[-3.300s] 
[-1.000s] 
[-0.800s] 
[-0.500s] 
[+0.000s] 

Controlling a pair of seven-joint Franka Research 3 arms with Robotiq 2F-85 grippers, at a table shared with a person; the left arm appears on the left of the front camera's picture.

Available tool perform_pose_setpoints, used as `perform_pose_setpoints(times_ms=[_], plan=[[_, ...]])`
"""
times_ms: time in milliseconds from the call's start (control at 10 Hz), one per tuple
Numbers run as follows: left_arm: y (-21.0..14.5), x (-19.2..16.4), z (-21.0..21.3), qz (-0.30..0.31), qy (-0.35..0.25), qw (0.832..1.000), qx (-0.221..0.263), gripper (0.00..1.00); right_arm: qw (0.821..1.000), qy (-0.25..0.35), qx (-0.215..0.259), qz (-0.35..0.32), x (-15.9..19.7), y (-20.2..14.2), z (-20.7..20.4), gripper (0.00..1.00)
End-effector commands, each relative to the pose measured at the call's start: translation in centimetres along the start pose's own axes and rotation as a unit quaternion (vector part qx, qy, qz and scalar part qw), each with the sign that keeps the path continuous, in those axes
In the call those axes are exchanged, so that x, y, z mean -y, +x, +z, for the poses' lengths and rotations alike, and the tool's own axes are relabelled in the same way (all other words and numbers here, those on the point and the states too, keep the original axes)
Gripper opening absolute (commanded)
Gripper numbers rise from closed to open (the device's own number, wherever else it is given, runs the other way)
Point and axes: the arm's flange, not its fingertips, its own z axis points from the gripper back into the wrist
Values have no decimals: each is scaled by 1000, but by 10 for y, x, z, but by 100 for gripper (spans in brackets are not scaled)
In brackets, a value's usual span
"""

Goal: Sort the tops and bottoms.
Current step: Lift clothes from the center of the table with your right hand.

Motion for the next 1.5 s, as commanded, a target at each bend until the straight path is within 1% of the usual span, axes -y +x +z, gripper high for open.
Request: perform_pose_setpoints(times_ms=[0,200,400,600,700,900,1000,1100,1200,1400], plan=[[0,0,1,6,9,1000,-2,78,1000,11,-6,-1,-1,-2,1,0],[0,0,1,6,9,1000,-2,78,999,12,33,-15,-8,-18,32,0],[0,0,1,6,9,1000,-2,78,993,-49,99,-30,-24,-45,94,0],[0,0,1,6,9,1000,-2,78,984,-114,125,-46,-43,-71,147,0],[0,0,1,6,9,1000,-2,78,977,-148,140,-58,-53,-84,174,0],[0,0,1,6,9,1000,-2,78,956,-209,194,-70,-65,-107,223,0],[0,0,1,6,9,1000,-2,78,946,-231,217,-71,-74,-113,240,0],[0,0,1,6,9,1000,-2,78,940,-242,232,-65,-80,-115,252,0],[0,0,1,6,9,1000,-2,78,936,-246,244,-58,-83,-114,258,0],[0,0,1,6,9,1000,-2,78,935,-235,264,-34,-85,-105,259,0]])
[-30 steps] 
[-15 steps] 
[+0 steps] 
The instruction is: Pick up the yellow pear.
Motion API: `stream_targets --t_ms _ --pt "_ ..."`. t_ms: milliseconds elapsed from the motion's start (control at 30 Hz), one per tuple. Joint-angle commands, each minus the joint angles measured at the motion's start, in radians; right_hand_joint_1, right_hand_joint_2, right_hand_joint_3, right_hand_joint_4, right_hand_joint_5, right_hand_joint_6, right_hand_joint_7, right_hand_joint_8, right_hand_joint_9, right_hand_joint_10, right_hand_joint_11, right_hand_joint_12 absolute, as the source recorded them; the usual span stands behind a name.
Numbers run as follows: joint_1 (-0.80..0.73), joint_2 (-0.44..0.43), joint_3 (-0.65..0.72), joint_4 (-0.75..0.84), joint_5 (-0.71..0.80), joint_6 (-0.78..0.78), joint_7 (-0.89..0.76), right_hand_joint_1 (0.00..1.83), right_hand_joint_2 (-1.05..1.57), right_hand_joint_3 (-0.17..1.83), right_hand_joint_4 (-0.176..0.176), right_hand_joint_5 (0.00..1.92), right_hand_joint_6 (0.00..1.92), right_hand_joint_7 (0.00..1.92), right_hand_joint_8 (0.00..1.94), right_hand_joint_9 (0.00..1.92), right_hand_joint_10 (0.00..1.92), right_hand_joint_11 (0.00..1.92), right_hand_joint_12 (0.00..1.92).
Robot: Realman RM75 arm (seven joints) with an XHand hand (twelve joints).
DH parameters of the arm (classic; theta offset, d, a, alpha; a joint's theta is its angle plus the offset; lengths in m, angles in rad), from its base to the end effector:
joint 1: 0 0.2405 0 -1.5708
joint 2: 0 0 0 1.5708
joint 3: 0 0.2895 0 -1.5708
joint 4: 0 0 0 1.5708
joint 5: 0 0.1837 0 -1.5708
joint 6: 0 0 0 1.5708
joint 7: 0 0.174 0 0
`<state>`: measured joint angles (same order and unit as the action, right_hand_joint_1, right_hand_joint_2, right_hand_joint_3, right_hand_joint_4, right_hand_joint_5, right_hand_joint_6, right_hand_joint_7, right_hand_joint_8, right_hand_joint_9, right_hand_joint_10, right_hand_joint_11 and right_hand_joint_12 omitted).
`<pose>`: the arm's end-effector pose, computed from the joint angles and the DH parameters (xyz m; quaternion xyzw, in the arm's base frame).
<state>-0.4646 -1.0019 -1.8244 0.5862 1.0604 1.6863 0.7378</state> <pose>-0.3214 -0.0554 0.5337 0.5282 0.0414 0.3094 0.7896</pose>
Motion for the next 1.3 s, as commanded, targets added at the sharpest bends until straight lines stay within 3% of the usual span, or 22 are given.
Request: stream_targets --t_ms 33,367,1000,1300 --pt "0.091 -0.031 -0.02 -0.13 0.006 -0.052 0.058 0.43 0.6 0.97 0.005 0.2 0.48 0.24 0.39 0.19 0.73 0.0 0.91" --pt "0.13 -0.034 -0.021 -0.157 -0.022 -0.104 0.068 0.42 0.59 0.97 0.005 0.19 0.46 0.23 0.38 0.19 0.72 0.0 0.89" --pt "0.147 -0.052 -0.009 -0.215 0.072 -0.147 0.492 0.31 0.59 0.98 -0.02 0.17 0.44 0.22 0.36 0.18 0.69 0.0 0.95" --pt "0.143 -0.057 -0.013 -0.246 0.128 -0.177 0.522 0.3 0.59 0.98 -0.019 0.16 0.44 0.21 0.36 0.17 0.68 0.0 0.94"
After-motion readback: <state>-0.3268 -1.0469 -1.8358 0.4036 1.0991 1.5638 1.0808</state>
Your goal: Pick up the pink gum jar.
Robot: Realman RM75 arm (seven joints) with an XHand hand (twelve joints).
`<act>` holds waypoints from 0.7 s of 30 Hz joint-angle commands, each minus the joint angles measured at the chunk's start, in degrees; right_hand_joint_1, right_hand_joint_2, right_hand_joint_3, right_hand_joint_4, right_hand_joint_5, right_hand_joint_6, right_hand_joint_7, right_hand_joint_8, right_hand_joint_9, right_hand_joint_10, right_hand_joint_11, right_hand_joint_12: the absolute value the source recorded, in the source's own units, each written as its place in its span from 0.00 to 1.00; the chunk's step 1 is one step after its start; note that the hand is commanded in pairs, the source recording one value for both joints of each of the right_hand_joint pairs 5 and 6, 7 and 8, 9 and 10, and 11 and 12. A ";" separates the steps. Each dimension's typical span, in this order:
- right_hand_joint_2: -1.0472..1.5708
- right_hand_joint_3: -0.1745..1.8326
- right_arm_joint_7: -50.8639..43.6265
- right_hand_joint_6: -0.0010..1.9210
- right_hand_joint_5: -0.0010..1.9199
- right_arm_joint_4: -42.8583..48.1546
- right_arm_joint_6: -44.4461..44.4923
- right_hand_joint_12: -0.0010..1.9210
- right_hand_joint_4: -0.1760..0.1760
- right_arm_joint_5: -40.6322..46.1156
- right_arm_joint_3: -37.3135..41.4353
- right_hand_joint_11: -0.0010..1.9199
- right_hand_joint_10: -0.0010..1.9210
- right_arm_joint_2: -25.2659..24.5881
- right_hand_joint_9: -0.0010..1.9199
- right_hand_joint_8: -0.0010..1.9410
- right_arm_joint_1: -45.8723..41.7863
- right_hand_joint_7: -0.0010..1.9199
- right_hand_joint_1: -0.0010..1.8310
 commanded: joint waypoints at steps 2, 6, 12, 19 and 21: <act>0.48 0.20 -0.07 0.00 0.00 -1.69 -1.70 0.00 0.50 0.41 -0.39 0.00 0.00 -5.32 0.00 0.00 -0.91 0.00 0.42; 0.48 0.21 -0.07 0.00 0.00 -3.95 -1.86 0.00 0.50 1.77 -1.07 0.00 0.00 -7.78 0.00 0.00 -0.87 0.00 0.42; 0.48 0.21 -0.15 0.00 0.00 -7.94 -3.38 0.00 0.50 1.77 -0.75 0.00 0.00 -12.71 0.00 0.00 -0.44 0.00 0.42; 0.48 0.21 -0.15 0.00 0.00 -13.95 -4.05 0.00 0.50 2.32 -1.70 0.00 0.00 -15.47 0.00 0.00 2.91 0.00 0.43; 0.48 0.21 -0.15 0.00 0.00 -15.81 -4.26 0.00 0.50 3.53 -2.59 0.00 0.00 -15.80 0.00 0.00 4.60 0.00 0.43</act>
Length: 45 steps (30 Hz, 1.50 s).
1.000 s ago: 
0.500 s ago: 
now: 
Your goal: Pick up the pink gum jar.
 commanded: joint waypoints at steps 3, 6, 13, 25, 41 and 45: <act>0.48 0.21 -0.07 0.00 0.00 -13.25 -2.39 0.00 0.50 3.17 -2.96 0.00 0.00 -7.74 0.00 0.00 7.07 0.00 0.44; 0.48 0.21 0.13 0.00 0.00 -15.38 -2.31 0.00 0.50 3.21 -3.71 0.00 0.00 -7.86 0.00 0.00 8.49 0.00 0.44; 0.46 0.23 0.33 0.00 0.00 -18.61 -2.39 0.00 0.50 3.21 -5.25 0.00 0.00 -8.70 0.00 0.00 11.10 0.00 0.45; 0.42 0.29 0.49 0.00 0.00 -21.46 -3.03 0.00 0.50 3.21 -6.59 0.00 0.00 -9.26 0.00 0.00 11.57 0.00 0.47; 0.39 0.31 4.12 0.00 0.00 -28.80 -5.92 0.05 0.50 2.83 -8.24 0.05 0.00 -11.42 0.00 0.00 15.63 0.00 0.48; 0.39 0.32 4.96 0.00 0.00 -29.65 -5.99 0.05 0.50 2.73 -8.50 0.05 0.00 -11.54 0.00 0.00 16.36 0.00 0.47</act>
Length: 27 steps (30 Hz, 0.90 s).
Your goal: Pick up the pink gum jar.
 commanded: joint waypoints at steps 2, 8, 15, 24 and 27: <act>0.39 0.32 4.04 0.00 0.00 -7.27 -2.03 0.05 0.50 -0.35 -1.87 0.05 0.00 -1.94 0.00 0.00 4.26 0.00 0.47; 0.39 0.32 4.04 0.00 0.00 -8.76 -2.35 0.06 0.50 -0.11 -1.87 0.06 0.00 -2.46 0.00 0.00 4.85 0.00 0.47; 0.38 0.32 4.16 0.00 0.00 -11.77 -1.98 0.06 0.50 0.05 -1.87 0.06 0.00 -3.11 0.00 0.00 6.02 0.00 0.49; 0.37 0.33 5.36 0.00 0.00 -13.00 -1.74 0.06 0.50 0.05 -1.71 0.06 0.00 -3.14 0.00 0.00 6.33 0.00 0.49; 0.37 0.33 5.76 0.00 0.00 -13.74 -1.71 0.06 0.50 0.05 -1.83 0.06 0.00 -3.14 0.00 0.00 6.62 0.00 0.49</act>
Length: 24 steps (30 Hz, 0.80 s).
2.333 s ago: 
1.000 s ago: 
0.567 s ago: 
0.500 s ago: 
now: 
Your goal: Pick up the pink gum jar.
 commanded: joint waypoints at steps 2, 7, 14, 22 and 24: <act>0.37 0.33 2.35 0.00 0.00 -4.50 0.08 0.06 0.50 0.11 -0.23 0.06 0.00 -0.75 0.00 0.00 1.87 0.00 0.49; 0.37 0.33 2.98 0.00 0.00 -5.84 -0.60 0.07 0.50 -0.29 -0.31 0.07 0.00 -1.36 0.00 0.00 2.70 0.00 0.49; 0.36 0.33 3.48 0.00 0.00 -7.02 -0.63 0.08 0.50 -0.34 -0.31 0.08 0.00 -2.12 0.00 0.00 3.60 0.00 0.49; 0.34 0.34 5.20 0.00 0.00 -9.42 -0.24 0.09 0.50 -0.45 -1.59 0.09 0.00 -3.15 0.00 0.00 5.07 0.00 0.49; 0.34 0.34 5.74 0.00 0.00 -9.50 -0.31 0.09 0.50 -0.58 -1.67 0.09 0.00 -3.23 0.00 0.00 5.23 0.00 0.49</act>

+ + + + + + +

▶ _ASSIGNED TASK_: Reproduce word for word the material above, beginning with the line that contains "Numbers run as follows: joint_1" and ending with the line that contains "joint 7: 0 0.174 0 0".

▶ _SOLVED PROBLEM_:
Numbers run as follows: joint_1 (-0.80..0.73), joint_2 (-0.44..0.43), joint_3 (-0.65..0.72), joint_4 (-0.75..0.84), joint_5 (-0.71..0.80), joint_6 (-0.78..0.78), joint_7 (-0.89..0.76), right_hand_joint_1 (0.00..1.83), right_hand_joint_2 (-1.05..1.57), right_hand_joint_3 (-0.17..1.83), right_hand_joint_4 (-0.176..0.176), right_hand_joint_5 (0.00..1.92), right_hand_joint_6 (0.00..1.92), right_hand_joint_7 (0.00..1.92), right_hand_joint_8 (0.00..1.94), right_hand_joint_9 (0.00..1.92), right_hand_joint_10 (0.00..1.92), right_hand_joint_11 (0.00..1.92), right_hand_joint_12 (0.00..1.92).
Robot: Realman RM75 arm (seven joints) with an XHand hand (twelve joints).
DH parameters of the arm (classic; theta offset, d, a, alpha; a joint's theta is its angle plus the offset; lengths in m, angles in rad), from its base to the end effector:
joint 1: 0 0.2405 0 -1.5708
joint 2: 0 0 0 1.5708
joint 3: 0 0.2895 0 -1.5708
joint 4: 0 0 0 1.5708
joint 5: 0 0.1837 0 -1.5708
joint 6: 0 0 0 1.5708
joint 7: 0 0.174 0 0

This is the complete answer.